-- Required work --
In the material below, how many lines contain "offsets"? Answer with the number alone.

#### Collected data ####

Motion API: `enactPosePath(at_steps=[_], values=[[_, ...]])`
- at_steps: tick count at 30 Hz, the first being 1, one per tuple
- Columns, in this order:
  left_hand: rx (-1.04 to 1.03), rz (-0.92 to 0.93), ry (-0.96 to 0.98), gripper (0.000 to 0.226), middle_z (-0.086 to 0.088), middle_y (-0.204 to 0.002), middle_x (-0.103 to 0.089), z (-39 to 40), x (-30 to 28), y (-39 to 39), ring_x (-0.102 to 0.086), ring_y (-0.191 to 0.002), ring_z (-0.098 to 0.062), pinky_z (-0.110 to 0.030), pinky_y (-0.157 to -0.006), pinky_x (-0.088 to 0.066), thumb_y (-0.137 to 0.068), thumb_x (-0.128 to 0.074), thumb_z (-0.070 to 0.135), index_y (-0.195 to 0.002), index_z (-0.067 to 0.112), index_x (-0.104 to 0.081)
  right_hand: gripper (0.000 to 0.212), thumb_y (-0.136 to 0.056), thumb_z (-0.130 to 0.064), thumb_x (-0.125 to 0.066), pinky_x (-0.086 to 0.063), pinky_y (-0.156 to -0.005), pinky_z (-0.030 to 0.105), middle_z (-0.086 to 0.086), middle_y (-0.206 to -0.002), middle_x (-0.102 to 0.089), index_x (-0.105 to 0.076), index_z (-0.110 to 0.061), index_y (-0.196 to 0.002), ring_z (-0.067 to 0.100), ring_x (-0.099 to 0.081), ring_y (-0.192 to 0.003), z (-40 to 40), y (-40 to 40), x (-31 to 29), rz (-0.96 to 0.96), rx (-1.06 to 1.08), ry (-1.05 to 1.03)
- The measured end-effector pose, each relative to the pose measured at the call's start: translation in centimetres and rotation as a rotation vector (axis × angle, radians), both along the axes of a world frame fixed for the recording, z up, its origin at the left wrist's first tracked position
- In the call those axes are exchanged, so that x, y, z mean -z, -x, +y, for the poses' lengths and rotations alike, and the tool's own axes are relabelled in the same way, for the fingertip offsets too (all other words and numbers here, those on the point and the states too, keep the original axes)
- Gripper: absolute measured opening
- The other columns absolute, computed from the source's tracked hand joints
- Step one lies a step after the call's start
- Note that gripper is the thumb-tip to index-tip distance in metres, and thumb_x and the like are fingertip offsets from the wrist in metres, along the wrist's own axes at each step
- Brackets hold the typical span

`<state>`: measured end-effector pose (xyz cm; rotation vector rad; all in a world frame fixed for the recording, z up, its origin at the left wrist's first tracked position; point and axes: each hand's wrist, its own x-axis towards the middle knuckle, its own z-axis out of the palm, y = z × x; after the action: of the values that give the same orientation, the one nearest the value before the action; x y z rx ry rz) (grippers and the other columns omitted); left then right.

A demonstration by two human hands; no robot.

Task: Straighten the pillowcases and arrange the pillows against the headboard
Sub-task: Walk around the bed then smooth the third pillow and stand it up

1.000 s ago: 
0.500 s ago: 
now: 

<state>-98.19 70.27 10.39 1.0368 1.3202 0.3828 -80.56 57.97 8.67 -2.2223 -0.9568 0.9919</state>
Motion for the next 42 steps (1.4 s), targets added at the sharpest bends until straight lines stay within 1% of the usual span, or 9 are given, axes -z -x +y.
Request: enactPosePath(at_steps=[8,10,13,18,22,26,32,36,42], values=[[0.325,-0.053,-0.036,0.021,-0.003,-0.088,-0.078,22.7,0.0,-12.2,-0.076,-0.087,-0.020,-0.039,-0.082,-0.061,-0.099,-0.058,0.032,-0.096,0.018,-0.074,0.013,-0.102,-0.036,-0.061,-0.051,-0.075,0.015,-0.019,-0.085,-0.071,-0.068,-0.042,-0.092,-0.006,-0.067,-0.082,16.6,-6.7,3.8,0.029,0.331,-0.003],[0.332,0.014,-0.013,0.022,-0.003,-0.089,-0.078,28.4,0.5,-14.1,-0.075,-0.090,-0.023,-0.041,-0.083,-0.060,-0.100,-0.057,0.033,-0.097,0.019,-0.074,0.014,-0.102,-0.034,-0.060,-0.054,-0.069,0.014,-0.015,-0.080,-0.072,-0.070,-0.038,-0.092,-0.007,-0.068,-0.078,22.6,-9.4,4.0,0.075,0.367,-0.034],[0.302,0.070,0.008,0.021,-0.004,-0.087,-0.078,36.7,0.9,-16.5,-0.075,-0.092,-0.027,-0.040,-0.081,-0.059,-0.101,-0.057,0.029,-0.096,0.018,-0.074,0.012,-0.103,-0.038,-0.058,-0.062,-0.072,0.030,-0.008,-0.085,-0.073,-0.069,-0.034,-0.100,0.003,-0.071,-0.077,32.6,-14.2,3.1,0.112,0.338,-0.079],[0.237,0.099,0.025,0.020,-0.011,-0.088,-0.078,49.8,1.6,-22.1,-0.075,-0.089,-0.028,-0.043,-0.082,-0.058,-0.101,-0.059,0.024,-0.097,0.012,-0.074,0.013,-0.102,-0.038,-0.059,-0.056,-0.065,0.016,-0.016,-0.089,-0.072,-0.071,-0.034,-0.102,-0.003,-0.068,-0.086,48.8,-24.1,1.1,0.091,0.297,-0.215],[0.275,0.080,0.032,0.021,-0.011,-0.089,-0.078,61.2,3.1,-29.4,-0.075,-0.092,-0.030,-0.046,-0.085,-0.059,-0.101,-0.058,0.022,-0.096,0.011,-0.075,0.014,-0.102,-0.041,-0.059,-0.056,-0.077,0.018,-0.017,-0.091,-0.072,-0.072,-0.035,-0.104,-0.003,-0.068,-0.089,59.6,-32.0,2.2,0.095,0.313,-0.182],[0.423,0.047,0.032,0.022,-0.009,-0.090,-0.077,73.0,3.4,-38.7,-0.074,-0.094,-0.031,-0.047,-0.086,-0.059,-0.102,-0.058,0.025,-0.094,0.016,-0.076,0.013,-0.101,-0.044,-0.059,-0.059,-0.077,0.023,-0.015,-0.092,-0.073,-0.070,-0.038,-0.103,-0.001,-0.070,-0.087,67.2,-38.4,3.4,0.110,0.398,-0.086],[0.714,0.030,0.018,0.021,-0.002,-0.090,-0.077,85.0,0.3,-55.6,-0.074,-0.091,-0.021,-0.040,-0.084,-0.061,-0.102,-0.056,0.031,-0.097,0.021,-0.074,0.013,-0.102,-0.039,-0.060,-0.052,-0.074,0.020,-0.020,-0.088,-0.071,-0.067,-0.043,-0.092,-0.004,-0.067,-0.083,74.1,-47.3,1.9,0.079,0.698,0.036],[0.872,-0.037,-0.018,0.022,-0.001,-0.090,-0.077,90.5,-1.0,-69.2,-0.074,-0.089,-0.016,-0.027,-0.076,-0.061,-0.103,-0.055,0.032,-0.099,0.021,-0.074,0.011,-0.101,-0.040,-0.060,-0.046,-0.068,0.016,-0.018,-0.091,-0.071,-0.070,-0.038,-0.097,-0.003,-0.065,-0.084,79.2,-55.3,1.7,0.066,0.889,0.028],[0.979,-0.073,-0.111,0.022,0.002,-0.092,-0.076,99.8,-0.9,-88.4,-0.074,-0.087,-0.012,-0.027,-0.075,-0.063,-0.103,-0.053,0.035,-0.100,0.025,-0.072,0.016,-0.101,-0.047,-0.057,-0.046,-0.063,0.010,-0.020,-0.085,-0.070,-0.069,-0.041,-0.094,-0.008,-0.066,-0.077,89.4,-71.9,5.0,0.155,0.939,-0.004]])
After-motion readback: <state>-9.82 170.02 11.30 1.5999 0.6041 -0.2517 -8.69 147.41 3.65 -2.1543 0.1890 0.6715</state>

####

-- Exercise solution --
2